I would still like to see more properties in Table 5. The list has been pruned but not extended. Even less frequent properties may sometimes be of interest.

Fig. 4 should be commented a bit more: what can the user actually see at the screenshot.

Minor issues:
- In the list of licence model for graphs you should make clear that the first two only apply to *metadata*. The statement "contains... publications" might mislead.
- In Fig. 1, "swc:Proceedings" should probably be "swrc:Proceedings"

I also still noticed some typos, e.g., "the authors already are aware of 16 scientific publication" (word order; missing plural).

Review #2
By Maria Keet submitted on 27/Jan/2015
Suggestion:
Minor Revision
Review Comment:

While there is at least some related works now, It doesn’t mention any aspect of best practices reused, or methodological approaches to develop a LD data set (there is none?). The discussion section states as second contribution “a set of practices and vocabulary choices for reuse in similar efforts ”, and technically one can extract a set from the various paragraphs, and they are practices and choices, but they’re not best practices, and this is not justified neither w.r.t. related literature, nor is there a clear sequence of steps presented in the paper. The onus ought not to be on the reader to extract the practices and choices from the different paragraphs when it is claimed that the paper offers this, but instead presented on a plate’/spoonfed instead (which it is not).

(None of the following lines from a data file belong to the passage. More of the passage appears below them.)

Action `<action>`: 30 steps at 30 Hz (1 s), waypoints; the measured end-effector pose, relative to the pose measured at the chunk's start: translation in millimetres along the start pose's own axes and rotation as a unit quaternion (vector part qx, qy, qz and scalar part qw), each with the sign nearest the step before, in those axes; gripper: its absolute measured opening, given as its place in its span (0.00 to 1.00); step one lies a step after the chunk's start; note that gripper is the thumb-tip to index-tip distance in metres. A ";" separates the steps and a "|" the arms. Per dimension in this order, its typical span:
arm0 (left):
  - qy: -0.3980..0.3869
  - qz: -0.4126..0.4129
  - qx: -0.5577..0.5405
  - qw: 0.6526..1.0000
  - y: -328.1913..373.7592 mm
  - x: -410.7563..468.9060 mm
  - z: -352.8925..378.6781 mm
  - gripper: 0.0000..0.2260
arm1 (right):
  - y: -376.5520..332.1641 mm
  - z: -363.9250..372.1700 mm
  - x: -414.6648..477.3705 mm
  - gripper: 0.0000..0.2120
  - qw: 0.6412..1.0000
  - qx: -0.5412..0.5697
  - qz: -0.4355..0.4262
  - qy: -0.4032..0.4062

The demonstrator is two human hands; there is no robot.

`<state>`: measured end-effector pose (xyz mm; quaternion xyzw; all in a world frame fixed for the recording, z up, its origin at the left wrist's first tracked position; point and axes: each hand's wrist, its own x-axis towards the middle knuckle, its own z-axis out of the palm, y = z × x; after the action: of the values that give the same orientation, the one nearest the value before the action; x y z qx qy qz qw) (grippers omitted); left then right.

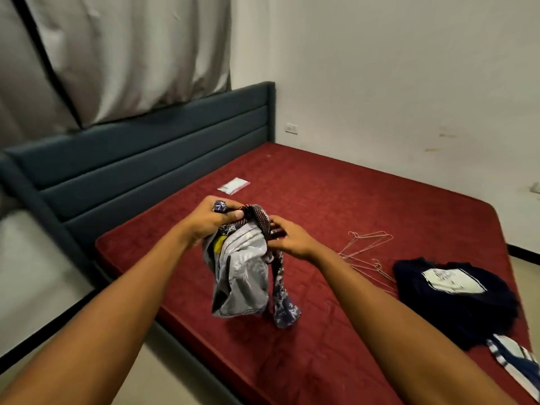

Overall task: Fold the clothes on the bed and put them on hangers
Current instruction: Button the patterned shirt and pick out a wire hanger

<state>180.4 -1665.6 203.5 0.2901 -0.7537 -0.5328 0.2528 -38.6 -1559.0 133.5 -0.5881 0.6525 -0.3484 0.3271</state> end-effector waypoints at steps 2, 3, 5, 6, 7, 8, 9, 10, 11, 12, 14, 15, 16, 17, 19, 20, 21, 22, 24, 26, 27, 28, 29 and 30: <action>-0.005 0.015 0.011 1.000 19.0 -0.4 -13.3 0.11 | -12.6 -3.0 18.4 0.18 0.998 -0.028 -0.051 0.012; -0.004 0.016 0.015 1.000 27.9 -1.6 -23.1 0.12 | -22.8 -8.5 26.9 0.15 0.996 -0.032 -0.077 0.020; -0.004 0.016 0.019 1.000 43.1 -7.4 -43.1 0.14 | -40.0 -22.0 41.1 0.06 0.994 -0.016 -0.110 0.018; -0.004 0.013 0.018 1.000 48.2 -10.7 -53.2 0.14 | -47.5 -30.1 46.9 0.03 0.992 -0.013 -0.125 0.014; 0.000 0.001 0.013 1.000 53.6 -15.2 -63.2 0.13 | -56.7 -37.9 53.2 0.04 0.990 -0.018 -0.140 0.019; 0.012 -0.013 0.013 1.000 59.5 -20.2 -73.4 0.12 | -69.3 -46.0 59.3 0.07 0.987 -0.027 -0.157 0.025; 0.023 -0.032 0.030 0.999 63.6 -25.0 -81.3 0.10 | -80.3 -51.9 64.4 0.09 0.984 -0.035 -0.171 0.036; 0.038 -0.049 0.067 0.996 67.4 -29.0 -90.4 0.09 | -95.2 -56.0 69.0 0.10 0.981 -0.040 -0.186 0.050; 0.046 -0.067 0.123 0.989 70.5 -31.0 -98.6 0.09 | -109.7 -59.2 73.3 0.10 0.977 -0.048 -0.197 0.069; 0.047 -0.083 0.172 0.980 75.3 -33.5 -103.9 0.11 | -123.6 -61.0 77.4 0.10 0.973 -0.057 -0.205 0.087; 0.029 -0.091 0.171 0.981 88.6 -41.6 -104.8 0.17 | -151.4 -59.8 80.6 0.09 0.965 -0.078 -0.228 0.107; 0.015 -0.081 0.126 0.989 96.0 -45.5 -101.3 0.21 | -165.9 -57.4 80.5 0.10 0.960 -0.086 -0.241 0.110; 0.001 -0.074 0.075 0.994 103.0 -48.1 -95.0 0.23 | -178.4 -53.9 79.7 0.10 0.958 -0.092 -0.252 0.106; -0.008 -0.067 0.053 0.996 109.8 -50.7 -87.5 0.24 | -190.0 -50.2 77.5 0.10 0.955 -0.094 -0.261 0.101; 0.021 -0.049 0.108 0.993 114.7 -49.7 -80.8 0.22 | -212.2 -44.3 68.5 0.12 0.950 -0.081 -0.285 0.100; 0.060 -0.031 0.177 0.982 114.5 -46.2 -81.9 0.18 | -221.9 -43.3 62.0 0.14 0.949 -0.063 -0.291 0.101; 0.111 -0.020 0.243 0.963 114.9 -44.8 -83.4 0.12 | -229.2 -43.1 55.7 0.17 0.951 -0.046 -0.289 0.097; 0.164 -0.017 0.283 0.945 115.1 -44.5 -86.9 0.07 | -234.9 -43.9 49.3 0.20 0.954 -0.042 -0.284 0.088; 0.261 0.007 0.302 0.917 122.9 -50.1 -92.1 0.10 | -243.8 -48.8 36.7 0.27 0.947 -0.126 -0.285 0.083; 0.323 0.065 0.314 0.890 137.3 -57.6 -92.5 0.12 | -249.0 -50.6 32.3 0.30 0.903 -0.272 -0.313 0.114; 0.343 0.094 0.328 0.875 145.7 -59.9 -92.2 0.12 | -251.1 -48.9 32.0 0.31 0.877 -0.321 -0.331 0.135; 0.358 0.119 0.346 0.859 156.0 -63.4 -91.8 0.12 | -253.6 -45.8 31.5 0.31 0.857 -0.346 -0.349 0.157; 0.369 0.141 0.372 0.840 166.5 -67.1 -89.8 0.13 | -255.3 -42.5 32.2 0.29 0.847 -0.343 -0.369 0.171; 0.376 0.155 0.401 0.821 175.7 -71.1 -89.9 0.14 | -259.4 -40.2 30.7 0.26 0.848 -0.318 -0.389 0.168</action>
<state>263.0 -1627.9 392.6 0.4228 -0.7825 0.0130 0.4569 64.9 -1603.8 372.6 -0.7982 0.4900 -0.3144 -0.1547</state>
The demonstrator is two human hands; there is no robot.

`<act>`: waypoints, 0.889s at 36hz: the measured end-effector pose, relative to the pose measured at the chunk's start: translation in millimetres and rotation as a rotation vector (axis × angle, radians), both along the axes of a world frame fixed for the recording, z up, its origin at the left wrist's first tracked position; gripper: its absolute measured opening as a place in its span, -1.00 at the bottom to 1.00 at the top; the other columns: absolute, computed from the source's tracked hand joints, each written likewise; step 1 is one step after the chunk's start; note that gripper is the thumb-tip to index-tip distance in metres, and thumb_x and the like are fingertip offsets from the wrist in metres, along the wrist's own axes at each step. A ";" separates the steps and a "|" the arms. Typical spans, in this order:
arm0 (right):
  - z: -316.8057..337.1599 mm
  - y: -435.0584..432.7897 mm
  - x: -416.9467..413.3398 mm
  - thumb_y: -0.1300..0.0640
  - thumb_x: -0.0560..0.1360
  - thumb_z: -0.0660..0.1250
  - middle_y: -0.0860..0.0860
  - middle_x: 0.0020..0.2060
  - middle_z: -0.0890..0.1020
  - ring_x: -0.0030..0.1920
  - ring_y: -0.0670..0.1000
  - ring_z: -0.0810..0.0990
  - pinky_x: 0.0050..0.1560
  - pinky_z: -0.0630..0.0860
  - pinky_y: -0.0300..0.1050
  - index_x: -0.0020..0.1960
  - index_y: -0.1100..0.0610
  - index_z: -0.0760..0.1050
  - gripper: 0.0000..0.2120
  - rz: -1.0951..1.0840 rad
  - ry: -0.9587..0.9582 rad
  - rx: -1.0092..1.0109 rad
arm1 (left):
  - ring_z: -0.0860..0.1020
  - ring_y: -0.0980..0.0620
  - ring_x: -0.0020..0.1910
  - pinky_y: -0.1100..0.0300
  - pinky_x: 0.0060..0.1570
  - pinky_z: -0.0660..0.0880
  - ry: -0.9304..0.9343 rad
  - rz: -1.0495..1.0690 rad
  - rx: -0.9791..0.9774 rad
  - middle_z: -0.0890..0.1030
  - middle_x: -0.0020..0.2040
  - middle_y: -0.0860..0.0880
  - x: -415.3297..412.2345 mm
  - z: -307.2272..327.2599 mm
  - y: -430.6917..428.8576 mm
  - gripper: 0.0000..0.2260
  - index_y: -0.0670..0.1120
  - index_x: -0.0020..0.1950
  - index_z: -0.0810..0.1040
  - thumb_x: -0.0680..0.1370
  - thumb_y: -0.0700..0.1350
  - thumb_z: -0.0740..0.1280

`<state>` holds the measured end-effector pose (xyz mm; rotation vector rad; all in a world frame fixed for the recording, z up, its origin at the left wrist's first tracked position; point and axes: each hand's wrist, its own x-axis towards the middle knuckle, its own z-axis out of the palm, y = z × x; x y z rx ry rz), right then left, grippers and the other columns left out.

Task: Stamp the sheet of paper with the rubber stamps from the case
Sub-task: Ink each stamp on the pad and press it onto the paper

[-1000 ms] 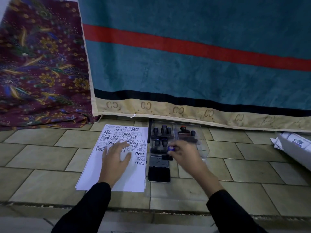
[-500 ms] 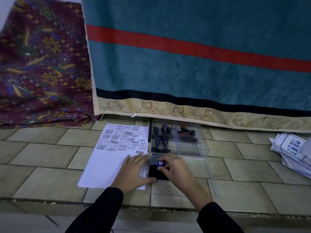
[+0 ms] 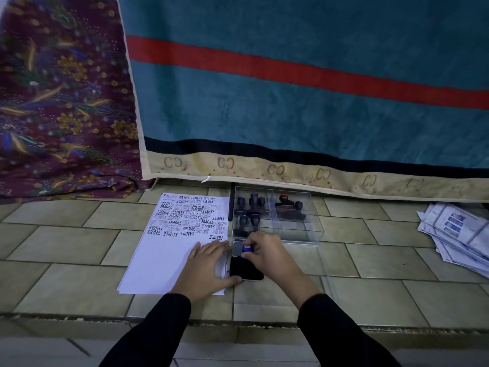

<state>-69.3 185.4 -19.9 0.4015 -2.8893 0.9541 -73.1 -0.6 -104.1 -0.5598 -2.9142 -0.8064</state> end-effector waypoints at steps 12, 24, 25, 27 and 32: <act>-11.2 8.0 15.4 0.19 0.41 0.44 0.08 -0.07 0.62 -0.12 0.02 0.61 -0.03 0.58 -0.17 0.01 0.18 0.56 -0.81 0.019 0.076 -0.069 | 0.16 0.25 0.46 0.03 0.52 -0.06 0.155 0.198 0.232 0.38 0.42 0.16 -10.2 14.7 -33.0 -0.71 0.11 0.33 0.42 0.62 0.07 0.19; -8.2 -41.5 -17.0 0.22 0.43 0.42 0.15 0.00 0.60 -0.07 0.07 0.62 0.03 0.59 -0.08 0.04 0.22 0.56 -0.80 0.080 0.056 -0.117 | 0.04 0.06 0.56 -0.13 0.50 -0.14 -0.010 0.390 -0.062 0.18 0.56 0.06 -15.5 1.7 -44.7 -0.61 0.04 0.49 0.26 0.65 -0.01 0.06; -9.4 -43.6 -17.6 0.23 0.43 0.41 0.15 0.00 0.60 -0.06 0.07 0.60 0.02 0.57 -0.09 0.04 0.23 0.55 -0.80 0.093 0.059 -0.096 | 0.05 0.06 0.56 -0.13 0.50 -0.13 -0.013 0.391 -0.060 0.18 0.56 0.07 -15.6 1.8 -44.6 -0.61 0.03 0.49 0.27 0.65 -0.01 0.07; -11.4 -46.7 -18.5 0.24 0.44 0.40 0.16 0.00 0.60 -0.04 0.10 0.59 0.01 0.54 -0.08 0.04 0.26 0.54 -0.81 0.117 0.054 -0.067 | 0.05 0.07 0.55 -0.13 0.50 -0.14 -0.015 0.392 -0.054 0.19 0.56 0.07 -15.2 1.5 -45.0 -0.60 0.03 0.49 0.27 0.65 -0.01 0.07; -14.2 -51.1 -19.9 0.25 0.44 0.40 0.16 0.02 0.59 -0.02 0.10 0.58 0.04 0.53 -0.06 0.04 0.27 0.53 -0.81 0.135 0.034 -0.041 | 0.05 0.08 0.55 -0.11 0.50 -0.15 -0.013 0.392 -0.047 0.19 0.55 0.08 -15.1 0.2 -45.7 -0.61 0.03 0.49 0.27 0.65 -0.02 0.07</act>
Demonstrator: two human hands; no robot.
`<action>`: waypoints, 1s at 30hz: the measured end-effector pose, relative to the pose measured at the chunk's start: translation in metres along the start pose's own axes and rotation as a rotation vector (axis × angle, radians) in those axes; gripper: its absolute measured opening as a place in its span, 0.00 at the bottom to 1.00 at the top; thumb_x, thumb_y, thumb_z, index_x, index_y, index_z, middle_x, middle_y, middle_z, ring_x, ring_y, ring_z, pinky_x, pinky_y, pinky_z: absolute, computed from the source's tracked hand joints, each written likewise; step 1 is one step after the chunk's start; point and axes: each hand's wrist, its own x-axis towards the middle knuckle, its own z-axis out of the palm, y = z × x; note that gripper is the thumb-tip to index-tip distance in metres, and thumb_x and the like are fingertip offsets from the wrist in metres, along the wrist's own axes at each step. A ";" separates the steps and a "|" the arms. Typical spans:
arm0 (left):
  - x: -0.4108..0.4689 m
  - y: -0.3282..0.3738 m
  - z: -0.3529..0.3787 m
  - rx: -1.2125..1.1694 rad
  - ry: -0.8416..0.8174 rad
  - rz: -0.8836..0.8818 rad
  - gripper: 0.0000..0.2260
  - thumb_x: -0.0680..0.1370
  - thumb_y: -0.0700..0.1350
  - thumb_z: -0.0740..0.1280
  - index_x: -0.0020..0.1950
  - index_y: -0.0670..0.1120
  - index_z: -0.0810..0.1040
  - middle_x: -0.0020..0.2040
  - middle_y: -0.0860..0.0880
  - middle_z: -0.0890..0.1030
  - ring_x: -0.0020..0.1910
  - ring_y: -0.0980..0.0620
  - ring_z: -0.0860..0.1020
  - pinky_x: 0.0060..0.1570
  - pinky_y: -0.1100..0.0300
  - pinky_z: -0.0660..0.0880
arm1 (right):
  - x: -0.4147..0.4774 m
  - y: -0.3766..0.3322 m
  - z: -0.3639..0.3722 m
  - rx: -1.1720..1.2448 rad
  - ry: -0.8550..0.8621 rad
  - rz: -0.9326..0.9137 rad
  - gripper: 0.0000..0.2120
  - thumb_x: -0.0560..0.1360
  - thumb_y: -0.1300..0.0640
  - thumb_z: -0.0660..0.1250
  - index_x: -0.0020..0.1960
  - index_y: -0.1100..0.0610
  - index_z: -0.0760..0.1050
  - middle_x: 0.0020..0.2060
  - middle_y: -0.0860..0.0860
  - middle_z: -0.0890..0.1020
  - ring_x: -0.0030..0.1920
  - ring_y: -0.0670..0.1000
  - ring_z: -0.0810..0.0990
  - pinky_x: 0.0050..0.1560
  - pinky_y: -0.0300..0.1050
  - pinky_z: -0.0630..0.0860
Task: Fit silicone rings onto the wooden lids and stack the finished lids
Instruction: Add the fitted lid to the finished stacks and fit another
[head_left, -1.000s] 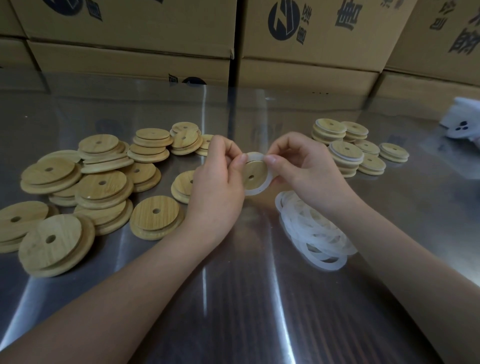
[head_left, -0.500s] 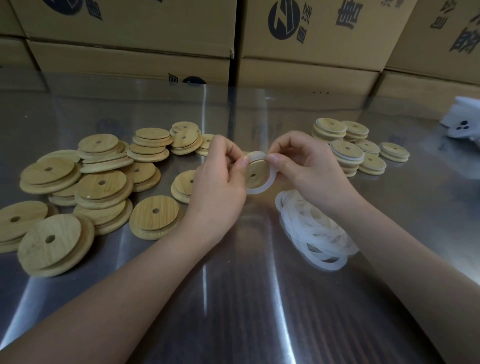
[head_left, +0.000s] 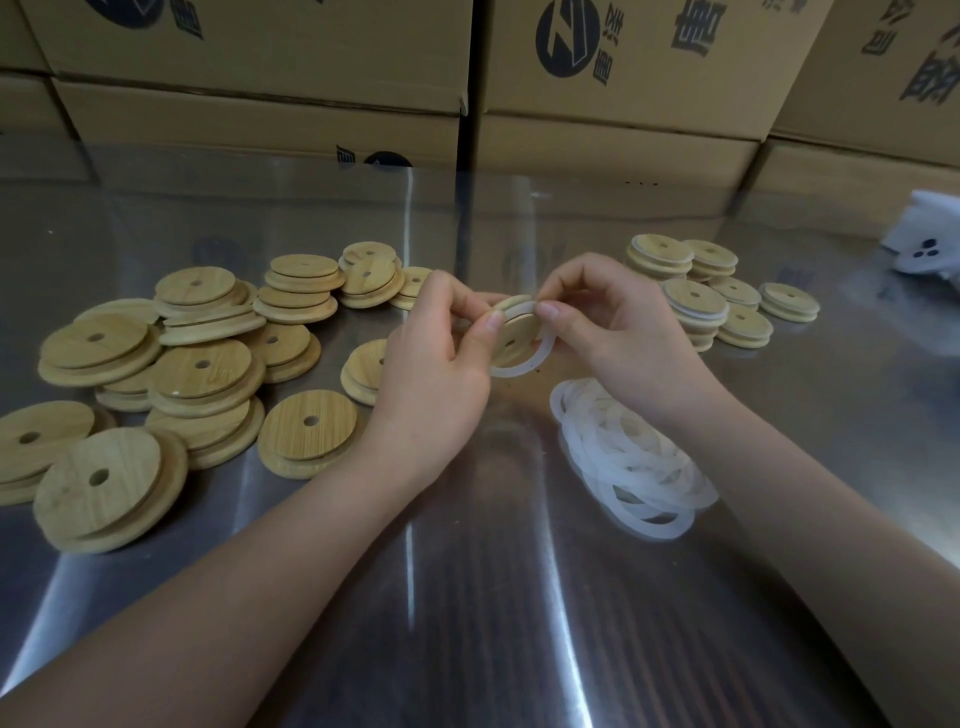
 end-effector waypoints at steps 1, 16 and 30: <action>0.000 0.000 0.000 -0.001 0.002 -0.005 0.09 0.80 0.39 0.65 0.43 0.51 0.71 0.47 0.61 0.80 0.47 0.59 0.80 0.50 0.49 0.79 | 0.000 0.000 0.000 0.005 0.000 0.002 0.09 0.77 0.64 0.67 0.43 0.52 0.75 0.42 0.53 0.81 0.45 0.55 0.82 0.51 0.58 0.79; 0.000 0.000 -0.001 0.020 0.023 0.036 0.07 0.79 0.40 0.66 0.43 0.46 0.70 0.42 0.47 0.80 0.43 0.44 0.80 0.44 0.41 0.77 | -0.001 0.000 0.000 -0.001 0.007 0.026 0.07 0.77 0.63 0.68 0.43 0.52 0.77 0.40 0.51 0.82 0.45 0.55 0.82 0.51 0.59 0.80; -0.002 -0.002 -0.003 0.062 -0.052 0.150 0.17 0.76 0.36 0.70 0.62 0.50 0.80 0.52 0.58 0.82 0.55 0.60 0.79 0.57 0.61 0.76 | -0.001 -0.006 -0.004 -0.031 -0.027 0.034 0.07 0.77 0.62 0.69 0.43 0.52 0.78 0.38 0.48 0.81 0.42 0.49 0.81 0.46 0.45 0.79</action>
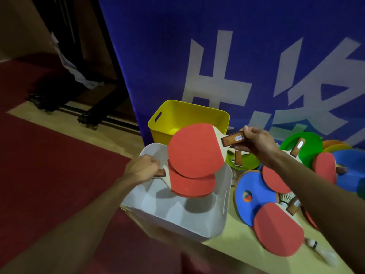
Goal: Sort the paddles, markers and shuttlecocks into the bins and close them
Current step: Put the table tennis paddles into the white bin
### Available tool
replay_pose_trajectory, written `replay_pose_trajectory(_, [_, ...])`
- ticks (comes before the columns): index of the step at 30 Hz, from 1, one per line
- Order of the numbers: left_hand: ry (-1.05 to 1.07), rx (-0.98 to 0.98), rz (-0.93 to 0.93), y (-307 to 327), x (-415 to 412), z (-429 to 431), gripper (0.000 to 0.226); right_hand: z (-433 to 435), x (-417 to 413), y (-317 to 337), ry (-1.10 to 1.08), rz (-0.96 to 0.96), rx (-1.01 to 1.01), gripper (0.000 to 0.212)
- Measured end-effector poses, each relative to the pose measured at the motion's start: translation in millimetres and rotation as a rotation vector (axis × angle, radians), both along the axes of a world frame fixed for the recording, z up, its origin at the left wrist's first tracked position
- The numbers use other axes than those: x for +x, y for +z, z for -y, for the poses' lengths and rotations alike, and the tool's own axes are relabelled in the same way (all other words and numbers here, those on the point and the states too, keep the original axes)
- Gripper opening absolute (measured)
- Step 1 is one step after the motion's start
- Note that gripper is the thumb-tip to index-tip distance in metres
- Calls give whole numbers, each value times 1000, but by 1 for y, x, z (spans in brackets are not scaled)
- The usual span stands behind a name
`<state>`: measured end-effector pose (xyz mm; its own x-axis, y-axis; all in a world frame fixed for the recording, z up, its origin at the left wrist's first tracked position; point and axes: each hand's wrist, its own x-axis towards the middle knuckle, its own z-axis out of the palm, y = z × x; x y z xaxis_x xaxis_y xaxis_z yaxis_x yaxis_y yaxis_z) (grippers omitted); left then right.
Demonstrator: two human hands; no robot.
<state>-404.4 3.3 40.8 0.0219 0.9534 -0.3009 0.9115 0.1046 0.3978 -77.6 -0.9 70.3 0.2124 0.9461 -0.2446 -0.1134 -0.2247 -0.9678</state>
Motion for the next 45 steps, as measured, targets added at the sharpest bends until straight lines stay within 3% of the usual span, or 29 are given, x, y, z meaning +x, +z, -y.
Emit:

I also see some improvements on the schema, but the main problem of mishmash [that word in the previous review was a polite rendering of ‘unmotivated messy cherrypicked cocktail of vocabulary terms with a range of issues’] of classes and properties from a plethora or sources remains. While I disapprove of such an approach, and I don’t think it was ever the intention to do a cherry-picking of URIs to copy-and-paste one’s schema together, perhaps this could work if the sources were aligned properly—which is what the paper claims to have done—and motivated properly, which is asserted in section 7 (“vocabulary choices”). On the latter, it mentions only a ‘we started with swrc and added stuff to that along the way’ in section 4.1, but that doesn’t count as a description on trade-offs among vocabularies. More problematic is that despite some corrections made following my pointers in the previous review, there are still problems. To illustrate, selecting a few from Tables 4 and 5, the following:
- Paper swrc:inProceedings is really on papers in proceedings and essentially have an associated (scientific) event of which it is a proceedings, whereas schema:Article is only the informal notion of an article, and bibo:Article’s description lies somewhere in-between, so no equivalences.
- Journal Issue in the concept column with ofType bibo:Journal: no, in bibo, Journal hasPart only Issue, so a Journal Issue cannot be ofType Journal.
- Some missing mappings, npg:Citation and schema:Citation seem to be the same, and npg:hasCitation could relate with isReferencedBy in bibo (though that is actually purl.rog/dc/terms, not really bibo).
No doubt there are more such shortcomings regarding the schema, but I consider it the responsibility of the authors to do all this, not me, in particular because the integrated graph is promoted in the paper as a useful contribution. At present, it still doesn’t instil confidence, but instead gives the impression of a not well-executed copy-and-paste job of vocabulary items, which, while in the strict sense of providing a “set of practices”, is not one that is advisable. Given that the schema is still unstable, I wonder about its knock-on effects on the data and on doing analyses with that data, especially regarding querying the data with the kind of limitations the schema currently still has, and it’s proneness to change until a stable version has been developed.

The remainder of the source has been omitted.